BEGIN Data listing
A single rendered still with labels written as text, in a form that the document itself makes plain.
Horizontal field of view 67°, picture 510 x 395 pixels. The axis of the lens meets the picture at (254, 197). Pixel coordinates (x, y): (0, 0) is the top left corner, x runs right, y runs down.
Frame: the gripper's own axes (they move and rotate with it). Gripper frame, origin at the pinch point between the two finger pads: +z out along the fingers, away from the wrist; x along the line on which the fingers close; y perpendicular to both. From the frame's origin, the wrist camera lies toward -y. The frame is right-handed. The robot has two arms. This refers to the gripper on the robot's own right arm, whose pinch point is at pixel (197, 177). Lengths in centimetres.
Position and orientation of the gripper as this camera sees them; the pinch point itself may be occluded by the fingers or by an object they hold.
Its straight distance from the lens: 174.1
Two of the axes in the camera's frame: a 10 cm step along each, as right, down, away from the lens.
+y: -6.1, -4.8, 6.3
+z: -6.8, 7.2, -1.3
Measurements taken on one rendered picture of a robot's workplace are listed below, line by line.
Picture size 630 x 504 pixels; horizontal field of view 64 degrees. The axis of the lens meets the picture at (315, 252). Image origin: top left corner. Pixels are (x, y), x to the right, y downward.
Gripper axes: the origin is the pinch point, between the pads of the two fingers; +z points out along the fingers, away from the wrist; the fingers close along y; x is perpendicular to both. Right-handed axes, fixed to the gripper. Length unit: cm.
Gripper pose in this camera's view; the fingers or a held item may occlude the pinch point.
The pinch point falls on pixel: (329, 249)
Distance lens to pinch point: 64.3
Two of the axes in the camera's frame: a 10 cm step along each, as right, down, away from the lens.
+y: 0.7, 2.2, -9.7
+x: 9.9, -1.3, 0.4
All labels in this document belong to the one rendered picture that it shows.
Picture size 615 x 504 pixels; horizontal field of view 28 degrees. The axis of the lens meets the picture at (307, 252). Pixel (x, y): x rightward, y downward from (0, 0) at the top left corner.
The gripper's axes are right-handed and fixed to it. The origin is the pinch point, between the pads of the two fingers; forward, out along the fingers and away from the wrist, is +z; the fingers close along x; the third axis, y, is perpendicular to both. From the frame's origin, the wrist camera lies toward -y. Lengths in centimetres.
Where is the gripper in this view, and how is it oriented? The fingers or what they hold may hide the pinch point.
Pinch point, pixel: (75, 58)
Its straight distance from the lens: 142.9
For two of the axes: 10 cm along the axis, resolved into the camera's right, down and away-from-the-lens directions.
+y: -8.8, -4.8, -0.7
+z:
END Data listing
**To do**
Among the entries above, identify all lines with "Lengths" and copy them.

**Output below**
Frame: the gripper's own axes (they move and rotate with it). Gripper frame, origin at the pinch point between the two finger pads: +z out along the fingers, away from the wrist; x along the line on which the fingers close; y perpendicular to both. From the frame's origin, the wrist camera lies toward -y. The frame is right-handed. The robot has two arms. This refers to the gripper on the robot's own right arm, whose pinch point is at pixel (197, 177). Lengths in centimetres.
The gripper's axes are right-handed and fixed to it. The origin is the pinch point, between the pads of the two fingers; forward, out along the fingers and away from the wrist, is +z; the fingers close along x; the third axis, y, is perpendicular to both. From the frame's origin, the wrist camera lies toward -y. Lengths in centimetres.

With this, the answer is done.